Private Brock went to France as a member of company B, second United States engineers. He died of injuries in an army hospital.

On April 11, 1921, The Wilmington Morning Star published this on page 10.

PRIVATE BROCK LAID TO REST WITH COMRADES IN ATTENDANCE

Last rites over the remains of Private Walter S. Brock, who died in France during the war, were held at 11 o’clock Sunday morning at Sea Gate Baptist church. The interment was made in Giles’ cemetery, Wrightsville sound.

There were twenty-odd members of the local post of the American legion present at the funeral to do honor to this American boy who gave up his life that democracy might be preserved. The active pallbearers consisted entirely of Wilmington legionmen.

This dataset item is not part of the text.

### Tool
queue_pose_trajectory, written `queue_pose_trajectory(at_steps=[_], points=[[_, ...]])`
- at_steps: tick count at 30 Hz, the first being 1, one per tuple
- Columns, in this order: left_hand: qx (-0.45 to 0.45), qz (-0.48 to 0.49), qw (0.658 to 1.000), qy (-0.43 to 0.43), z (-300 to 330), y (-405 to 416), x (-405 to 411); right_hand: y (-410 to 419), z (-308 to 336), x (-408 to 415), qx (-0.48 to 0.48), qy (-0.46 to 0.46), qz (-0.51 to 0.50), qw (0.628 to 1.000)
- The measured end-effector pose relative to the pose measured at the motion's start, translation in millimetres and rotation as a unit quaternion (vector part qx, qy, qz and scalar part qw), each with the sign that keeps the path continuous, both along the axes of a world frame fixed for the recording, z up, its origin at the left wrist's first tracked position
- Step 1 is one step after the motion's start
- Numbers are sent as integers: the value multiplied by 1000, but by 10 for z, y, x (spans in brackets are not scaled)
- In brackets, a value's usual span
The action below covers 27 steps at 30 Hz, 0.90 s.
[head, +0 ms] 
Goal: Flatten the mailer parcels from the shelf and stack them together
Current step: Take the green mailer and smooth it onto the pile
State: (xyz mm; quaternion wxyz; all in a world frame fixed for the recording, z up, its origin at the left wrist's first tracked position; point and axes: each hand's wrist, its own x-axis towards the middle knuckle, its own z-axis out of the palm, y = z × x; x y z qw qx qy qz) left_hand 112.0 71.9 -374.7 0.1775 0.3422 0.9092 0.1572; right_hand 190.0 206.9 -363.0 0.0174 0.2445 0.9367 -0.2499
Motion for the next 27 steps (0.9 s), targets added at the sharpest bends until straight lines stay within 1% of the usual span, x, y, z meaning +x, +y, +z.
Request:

Upon the completion of the graveside service a squad of sailors in charge of Petty Officer Ginburg, of the coast guard cutter Seminole, fired the regulation salute. Taps was then sounded by a bugler.

The pallbearers were: Honorary Charlie Summerlin, A.M. Williamson, G.C. Baltzegar, Z.A. Sneeden, J.W. Walton and R.W. Butler; active, Legionmen S. Freeman Yopp, J.J. Neur, J.J. Quinlivan, J.W. McIntire, John C. Moylan, A.E. Wingle and A.E. Werkheiser.

At the church services the building was filled to capacity. The floral offerings were beautiful and many, attesting to the esteem in which the young man held.

Source: findagrace
Private Walter Stephen Brock was laid to rest in Mount Lebanon Chapel Cemetery in Airlie, New Hanover County, NC.

The writing under his date of birth and death is unclear. If they can be identified in the future, this post will be updated.

Source:
The Regimental HQ, 2nd Engineers (1920) The official history of the Second Regiment of Engineers and Second Engineer Train, United States Army, in the world war. San Antonio: San Antonio printing co.

If you would like to help us honor Walter Stephen Brock or another Brunswick County WWI veteran, please use the following links:

Click here for the announcement: Announcement: Honor a Brunswick County World War I Veteran
Click here for directions to donate and honor a veteran: How to Honor a Brunswick County World War I Veteran

Click the category: Veteran Profile here or at the bottom of any veteran profile post to see all of the veteran profiles published. Follow or subscribe to the blog to stay updated on all new profiles.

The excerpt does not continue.